* **Dataset records**
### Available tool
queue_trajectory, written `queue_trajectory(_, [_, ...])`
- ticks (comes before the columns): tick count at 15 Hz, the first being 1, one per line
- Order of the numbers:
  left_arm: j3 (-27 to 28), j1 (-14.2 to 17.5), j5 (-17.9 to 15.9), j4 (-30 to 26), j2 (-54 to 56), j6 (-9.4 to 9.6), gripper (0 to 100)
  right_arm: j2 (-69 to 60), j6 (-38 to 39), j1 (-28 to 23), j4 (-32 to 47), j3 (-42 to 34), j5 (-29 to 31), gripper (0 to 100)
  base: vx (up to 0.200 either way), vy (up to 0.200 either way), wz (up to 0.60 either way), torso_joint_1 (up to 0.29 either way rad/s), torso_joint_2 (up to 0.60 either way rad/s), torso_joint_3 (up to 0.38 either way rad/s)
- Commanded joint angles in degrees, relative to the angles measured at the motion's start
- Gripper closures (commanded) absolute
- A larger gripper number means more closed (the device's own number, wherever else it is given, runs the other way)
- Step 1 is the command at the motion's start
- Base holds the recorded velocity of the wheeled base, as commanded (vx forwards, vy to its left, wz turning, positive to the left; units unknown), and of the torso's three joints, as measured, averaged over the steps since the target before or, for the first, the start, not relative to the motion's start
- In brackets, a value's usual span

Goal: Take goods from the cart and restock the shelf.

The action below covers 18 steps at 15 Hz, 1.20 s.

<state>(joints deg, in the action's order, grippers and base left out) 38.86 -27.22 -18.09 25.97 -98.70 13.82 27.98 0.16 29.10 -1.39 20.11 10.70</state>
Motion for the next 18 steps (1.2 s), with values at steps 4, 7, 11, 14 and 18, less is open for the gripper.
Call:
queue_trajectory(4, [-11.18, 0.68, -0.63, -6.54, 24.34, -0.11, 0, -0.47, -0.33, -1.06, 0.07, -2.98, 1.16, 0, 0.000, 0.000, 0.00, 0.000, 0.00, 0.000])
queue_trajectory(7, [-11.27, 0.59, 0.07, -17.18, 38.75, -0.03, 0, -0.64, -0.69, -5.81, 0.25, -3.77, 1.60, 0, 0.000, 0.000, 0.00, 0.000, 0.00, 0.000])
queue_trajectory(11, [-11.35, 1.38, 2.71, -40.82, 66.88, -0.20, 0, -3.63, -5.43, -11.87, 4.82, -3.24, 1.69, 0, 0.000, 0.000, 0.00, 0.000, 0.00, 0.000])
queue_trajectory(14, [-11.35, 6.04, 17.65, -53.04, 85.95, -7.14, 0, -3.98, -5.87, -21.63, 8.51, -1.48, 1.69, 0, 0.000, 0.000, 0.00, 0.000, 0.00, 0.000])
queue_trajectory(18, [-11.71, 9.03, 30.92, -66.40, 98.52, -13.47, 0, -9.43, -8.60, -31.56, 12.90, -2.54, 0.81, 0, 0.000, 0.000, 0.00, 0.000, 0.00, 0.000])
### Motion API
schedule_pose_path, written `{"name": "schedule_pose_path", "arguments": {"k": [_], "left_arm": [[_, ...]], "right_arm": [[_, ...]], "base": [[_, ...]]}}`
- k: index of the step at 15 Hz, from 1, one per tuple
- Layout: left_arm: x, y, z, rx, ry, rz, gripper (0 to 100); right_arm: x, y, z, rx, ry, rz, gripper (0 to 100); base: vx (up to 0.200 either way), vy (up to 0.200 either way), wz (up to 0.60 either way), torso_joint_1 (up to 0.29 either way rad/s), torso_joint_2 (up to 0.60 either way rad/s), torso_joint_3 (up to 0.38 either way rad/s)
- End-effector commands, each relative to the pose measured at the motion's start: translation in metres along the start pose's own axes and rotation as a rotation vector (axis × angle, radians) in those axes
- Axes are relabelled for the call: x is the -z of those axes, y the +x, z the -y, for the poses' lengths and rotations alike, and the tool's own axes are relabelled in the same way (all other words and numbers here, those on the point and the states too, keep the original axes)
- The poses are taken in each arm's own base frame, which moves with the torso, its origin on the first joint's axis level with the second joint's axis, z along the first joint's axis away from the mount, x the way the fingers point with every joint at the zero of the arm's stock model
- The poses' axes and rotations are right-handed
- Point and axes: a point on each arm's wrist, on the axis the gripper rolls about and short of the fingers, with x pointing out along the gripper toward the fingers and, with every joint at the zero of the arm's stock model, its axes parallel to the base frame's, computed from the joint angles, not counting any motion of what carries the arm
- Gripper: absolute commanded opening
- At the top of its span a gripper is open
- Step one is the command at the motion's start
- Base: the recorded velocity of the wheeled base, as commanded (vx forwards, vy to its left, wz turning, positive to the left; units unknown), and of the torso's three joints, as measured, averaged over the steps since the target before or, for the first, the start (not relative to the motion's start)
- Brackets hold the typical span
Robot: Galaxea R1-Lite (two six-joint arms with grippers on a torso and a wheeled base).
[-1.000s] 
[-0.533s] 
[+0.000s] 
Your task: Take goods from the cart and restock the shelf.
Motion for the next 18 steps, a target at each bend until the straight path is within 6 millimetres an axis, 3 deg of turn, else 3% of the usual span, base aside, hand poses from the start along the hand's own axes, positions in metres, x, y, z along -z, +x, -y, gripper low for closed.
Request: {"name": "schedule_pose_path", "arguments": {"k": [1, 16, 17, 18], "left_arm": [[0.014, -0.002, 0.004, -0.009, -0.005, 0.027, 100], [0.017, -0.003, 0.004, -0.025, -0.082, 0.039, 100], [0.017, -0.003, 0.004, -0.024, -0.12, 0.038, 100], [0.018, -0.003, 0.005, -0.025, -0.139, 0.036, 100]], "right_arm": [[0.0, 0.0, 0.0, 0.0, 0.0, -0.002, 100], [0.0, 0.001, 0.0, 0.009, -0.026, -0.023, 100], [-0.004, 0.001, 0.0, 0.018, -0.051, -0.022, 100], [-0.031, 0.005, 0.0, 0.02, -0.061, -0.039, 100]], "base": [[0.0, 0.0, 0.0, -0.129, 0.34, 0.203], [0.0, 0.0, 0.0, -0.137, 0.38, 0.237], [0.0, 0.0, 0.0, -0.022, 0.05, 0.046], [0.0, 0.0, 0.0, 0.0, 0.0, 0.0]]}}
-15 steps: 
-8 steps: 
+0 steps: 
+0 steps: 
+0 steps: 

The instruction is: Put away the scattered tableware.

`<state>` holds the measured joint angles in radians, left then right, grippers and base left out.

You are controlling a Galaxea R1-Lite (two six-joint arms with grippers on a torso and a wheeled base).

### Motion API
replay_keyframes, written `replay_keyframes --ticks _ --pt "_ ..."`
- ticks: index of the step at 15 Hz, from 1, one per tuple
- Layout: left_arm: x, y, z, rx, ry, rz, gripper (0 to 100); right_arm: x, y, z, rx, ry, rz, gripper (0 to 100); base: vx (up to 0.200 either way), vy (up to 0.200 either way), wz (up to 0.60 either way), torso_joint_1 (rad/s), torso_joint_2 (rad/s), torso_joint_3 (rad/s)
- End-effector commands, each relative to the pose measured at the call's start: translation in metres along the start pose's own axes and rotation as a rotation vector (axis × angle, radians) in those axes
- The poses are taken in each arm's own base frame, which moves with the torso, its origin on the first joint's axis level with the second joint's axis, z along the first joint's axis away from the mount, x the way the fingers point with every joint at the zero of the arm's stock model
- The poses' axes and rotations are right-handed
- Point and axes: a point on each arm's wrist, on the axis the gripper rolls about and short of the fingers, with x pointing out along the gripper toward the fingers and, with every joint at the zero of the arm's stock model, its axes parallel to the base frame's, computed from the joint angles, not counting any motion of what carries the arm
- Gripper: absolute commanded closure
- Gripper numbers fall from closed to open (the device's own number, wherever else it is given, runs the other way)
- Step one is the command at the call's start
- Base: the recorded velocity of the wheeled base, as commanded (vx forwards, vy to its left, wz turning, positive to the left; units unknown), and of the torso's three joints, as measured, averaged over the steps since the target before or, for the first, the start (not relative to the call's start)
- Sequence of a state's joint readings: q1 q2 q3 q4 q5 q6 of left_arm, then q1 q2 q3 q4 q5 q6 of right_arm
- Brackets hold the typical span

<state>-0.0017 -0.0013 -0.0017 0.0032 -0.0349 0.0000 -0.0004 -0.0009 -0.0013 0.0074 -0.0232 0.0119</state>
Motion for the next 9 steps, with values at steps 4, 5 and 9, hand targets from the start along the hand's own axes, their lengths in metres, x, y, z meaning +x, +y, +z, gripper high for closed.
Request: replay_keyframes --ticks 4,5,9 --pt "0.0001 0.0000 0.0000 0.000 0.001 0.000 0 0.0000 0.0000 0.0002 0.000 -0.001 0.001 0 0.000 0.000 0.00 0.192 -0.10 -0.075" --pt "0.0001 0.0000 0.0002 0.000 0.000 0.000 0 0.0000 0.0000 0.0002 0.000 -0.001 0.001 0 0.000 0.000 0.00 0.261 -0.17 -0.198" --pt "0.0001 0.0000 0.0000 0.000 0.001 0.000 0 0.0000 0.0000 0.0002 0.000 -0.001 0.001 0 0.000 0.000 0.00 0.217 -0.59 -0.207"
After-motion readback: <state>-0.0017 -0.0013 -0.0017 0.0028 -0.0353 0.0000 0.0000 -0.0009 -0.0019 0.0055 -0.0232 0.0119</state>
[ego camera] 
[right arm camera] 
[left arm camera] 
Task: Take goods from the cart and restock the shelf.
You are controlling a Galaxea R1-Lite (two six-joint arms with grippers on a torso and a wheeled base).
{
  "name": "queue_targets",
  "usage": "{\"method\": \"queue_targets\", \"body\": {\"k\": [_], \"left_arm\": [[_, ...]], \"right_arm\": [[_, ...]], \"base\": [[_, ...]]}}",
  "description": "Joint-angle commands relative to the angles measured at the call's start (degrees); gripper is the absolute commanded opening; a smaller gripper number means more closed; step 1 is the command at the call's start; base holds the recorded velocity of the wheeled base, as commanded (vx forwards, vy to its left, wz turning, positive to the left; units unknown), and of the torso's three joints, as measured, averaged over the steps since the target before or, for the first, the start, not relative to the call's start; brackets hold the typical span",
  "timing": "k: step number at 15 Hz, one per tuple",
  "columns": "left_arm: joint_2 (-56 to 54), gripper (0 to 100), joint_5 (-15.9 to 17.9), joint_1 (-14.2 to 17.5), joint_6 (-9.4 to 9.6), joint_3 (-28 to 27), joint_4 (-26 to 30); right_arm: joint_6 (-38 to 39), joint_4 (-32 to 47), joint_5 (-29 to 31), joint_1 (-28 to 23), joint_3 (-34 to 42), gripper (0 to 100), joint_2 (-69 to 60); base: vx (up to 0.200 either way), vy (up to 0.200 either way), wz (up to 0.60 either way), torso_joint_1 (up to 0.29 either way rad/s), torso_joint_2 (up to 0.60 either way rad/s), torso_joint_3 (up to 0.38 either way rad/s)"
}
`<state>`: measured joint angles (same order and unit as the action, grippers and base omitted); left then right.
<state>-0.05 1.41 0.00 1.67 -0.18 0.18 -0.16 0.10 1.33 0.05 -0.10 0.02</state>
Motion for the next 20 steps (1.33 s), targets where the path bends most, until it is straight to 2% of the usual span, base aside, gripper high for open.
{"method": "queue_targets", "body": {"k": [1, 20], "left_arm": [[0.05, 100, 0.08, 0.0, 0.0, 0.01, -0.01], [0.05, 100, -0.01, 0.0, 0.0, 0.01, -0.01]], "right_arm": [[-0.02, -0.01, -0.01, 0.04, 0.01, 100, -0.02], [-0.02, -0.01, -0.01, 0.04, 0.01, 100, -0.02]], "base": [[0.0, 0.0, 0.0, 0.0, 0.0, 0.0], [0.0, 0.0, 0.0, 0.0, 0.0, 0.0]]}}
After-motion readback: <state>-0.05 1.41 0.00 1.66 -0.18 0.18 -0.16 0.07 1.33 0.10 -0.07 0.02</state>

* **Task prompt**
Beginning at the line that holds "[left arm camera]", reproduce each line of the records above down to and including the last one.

* **Problem solution**
[left arm camera] 
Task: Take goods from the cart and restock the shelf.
You are controlling a Galaxea R1-Lite (two six-joint arms with grippers on a torso and a wheeled base).
{
  "name": "queue_targets",
  "usage": "{\"method\": \"queue_targets\", \"body\": {\"k\": [_], \"left_arm\": [[_, ...]], \"right_arm\": [[_, ...]], \"base\": [[_, ...]]}}",
  "description": "Joint-angle commands relative to the angles measured at the call's start (degrees); gripper is the absolute commanded opening; a smaller gripper number means more closed; step 1 is the command at the call's start; base holds the recorded velocity of the wheeled base, as commanded (vx forwards, vy to its left, wz turning, positive to the left; units unknown), and of the torso's three joints, as measured, averaged over the steps since the target before or, for the first, the start, not relative to the call's start; brackets hold the typical span",
  "timing": "k: step number at 15 Hz, one per tuple",
  "columns": "left_arm: joint_2 (-56 to 54), gripper (0 to 100), joint_5 (-15.9 to 17.9), joint_1 (-14.2 to 17.5), joint_6 (-9.4 to 9.6), joint_3 (-28 to 27), joint_4 (-26 to 30); right_arm: joint_6 (-38 to 39), joint_4 (-32 to 47), joint_5 (-29 to 31), joint_1 (-28 to 23), joint_3 (-34 to 42), gripper (0 to 100), joint_2 (-69 to 60); base: vx (up to 0.200 either way), vy (up to 0.200 either way), wz (up to 0.60 either way), torso_joint_1 (up to 0.29 either way rad/s), torso_joint_2 (up to 0.60 either way rad/s), torso_joint_3 (up to 0.38 either way rad/s)"
}
`<state>`: measured joint angles (same order and unit as the action, grippers and base omitted); left then right.
<state>-0.05 1.41 0.00 1.67 -0.18 0.18 -0.16 0.10 1.33 0.05 -0.10 0.02</state>
Motion for the next 20 steps (1.33 s), targets where the path bends most, until it is straight to 2% of the usual span, base aside, gripper high for open.
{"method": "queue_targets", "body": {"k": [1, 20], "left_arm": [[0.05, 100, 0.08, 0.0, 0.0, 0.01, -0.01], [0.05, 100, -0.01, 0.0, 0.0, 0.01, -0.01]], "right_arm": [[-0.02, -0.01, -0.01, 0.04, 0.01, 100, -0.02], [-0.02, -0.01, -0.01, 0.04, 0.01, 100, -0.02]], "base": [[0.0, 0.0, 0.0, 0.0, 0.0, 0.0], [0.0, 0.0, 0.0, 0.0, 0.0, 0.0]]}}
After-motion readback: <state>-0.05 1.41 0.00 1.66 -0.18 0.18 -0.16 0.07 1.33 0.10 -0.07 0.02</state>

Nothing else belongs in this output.